FACT: penicillin owes everything to the cantaloupe

0103-penicillin-cantaloupe

Penicillin remains one of the most significant medical advancements, umm, ever. Before its first use in 1940, infections from a skinned knee or a shaving cut could prove fatal. There was nothing doctors could do to fight bacteria. Until the P-bomb came along.

Alexander Fleming is credited as the one who discovered penicillin while working at St. Mary’s Hospital in London. How he got to St. Mary’s in the first place is by pure chance. His brother, already a doctor, suggested he invest his sudden inheritance in medical school. He chose to attend St. Mary’s because, earlier in his life, he had played water polo against a team from there. Later on, faced with the decision to leave St. Mary’s, he was influenced to stay by the captain of the rifle club. Fleming was a good shot, it would have been a shame to lose him.

So there he was, working in the lab studying the staphylococci bacteria. (aka: staph infection, which at the time was deadly) He was a rather messy kinda guy, and at one point came back to his lab after a long absence to find his bacteria samples ruined. There was penicillium fungus growing in his petri dishes. As he was throwing them out, he saved a couple to show a colleague, at which point he took a closer look. Where the fungi had grown, the bacteria had retreated. (cue dramatic science music)

Now, fast forward a decade through a long, slow moving process of un-exciting research. So un-exciting that the other scientists were tired of Fleming and his fungi. (apparently, he was a terribly dull lecturer who showed no passion for his work) He had managed to extract the “active ingredient” from the penicillium, which he named penicillin, but not much more. Still, had he not continued to work diligently, the medical breakthroughs would have been missed.

It was actually other researchers, first Dr. Cecil Paine, and later Dr. Howard Florey, who did the work of applying penicillin to medical testing. The first human patient, a police officer who had cut himself shaving, was a successful test… except that he died. The penicillin did stop the infection, and he did get better, but then they ran out. (they were even trying to reclaim the fungi from the man’s urine!)
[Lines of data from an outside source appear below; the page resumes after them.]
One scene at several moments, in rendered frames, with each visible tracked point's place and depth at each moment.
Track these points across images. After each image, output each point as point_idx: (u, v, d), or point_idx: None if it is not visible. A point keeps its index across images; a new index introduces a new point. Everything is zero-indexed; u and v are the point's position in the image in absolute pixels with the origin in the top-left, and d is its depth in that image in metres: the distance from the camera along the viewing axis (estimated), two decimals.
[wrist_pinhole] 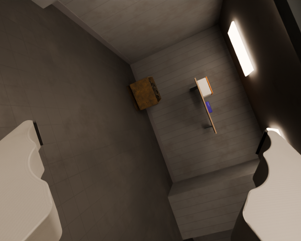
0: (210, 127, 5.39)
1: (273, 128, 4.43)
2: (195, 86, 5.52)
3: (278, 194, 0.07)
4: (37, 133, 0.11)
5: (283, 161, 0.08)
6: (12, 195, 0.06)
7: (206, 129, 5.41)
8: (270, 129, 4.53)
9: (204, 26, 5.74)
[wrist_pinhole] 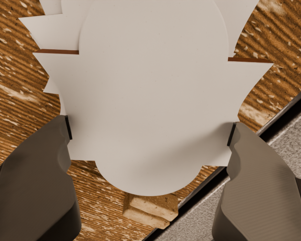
0: None
1: None
2: None
3: (251, 183, 0.07)
4: (67, 127, 0.11)
5: (252, 151, 0.09)
6: (40, 186, 0.07)
7: None
8: None
9: None
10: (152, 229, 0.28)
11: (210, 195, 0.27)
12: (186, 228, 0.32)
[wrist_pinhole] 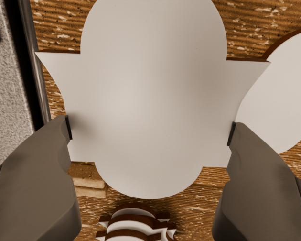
0: None
1: None
2: None
3: (251, 183, 0.07)
4: (67, 127, 0.11)
5: (252, 150, 0.09)
6: (40, 186, 0.07)
7: None
8: None
9: None
10: None
11: None
12: (13, 120, 0.26)
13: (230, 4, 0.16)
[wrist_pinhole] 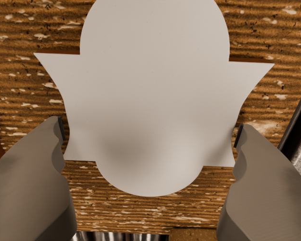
0: None
1: None
2: None
3: (257, 185, 0.07)
4: (60, 128, 0.11)
5: (259, 153, 0.09)
6: (34, 188, 0.07)
7: None
8: None
9: None
10: None
11: None
12: None
13: (25, 58, 0.11)
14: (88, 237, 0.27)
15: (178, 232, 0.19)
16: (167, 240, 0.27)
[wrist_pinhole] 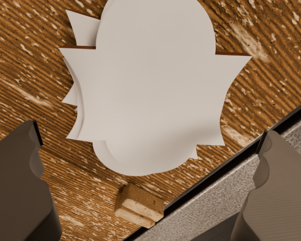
0: None
1: None
2: None
3: (278, 194, 0.07)
4: (37, 133, 0.11)
5: (283, 161, 0.08)
6: (12, 195, 0.06)
7: None
8: None
9: None
10: (136, 228, 0.31)
11: (192, 201, 0.30)
12: (167, 229, 0.35)
13: None
14: None
15: None
16: None
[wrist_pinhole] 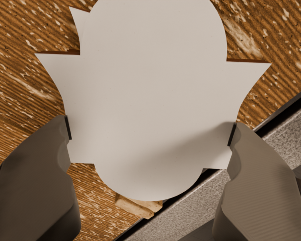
0: None
1: None
2: None
3: (251, 183, 0.07)
4: (67, 127, 0.11)
5: (252, 151, 0.09)
6: (39, 186, 0.07)
7: None
8: None
9: None
10: (136, 220, 0.32)
11: (190, 193, 0.31)
12: (166, 222, 0.36)
13: None
14: None
15: None
16: None
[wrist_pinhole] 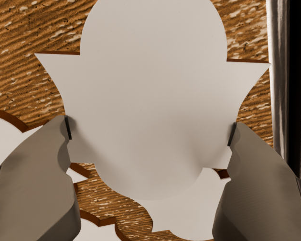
0: None
1: None
2: None
3: (251, 183, 0.07)
4: (67, 127, 0.11)
5: (252, 151, 0.09)
6: (39, 186, 0.07)
7: None
8: None
9: None
10: None
11: None
12: None
13: None
14: None
15: None
16: None
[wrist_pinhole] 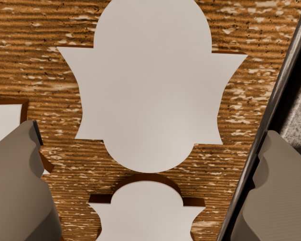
0: None
1: None
2: None
3: (278, 194, 0.07)
4: (37, 133, 0.11)
5: (283, 161, 0.08)
6: (12, 195, 0.06)
7: None
8: None
9: None
10: (286, 47, 0.13)
11: None
12: None
13: (80, 197, 0.22)
14: None
15: None
16: None
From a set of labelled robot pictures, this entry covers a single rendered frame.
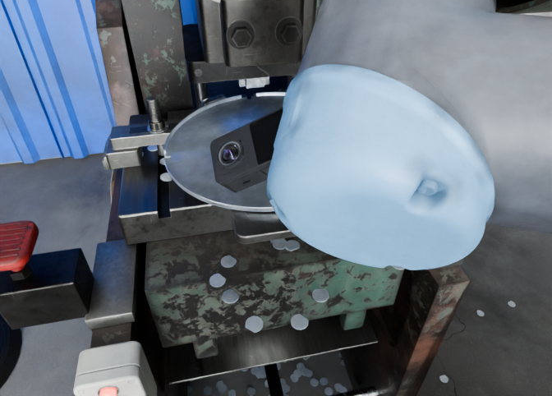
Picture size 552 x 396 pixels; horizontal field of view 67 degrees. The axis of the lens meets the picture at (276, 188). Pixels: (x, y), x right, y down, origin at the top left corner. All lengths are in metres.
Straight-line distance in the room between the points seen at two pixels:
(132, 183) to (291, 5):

Such was the problem for a few years. The medicine worked great, but they could not produce enough. Until the final random events in the story. A different sort of the penicillium fungi was found… in a grocery store… on a cantaloupe. This one produced 200 times the amount of penicillin. After some mad-science experiments with x-rays and UV light, they produced a mutation that generated 1000 times as much. That oughtta do it.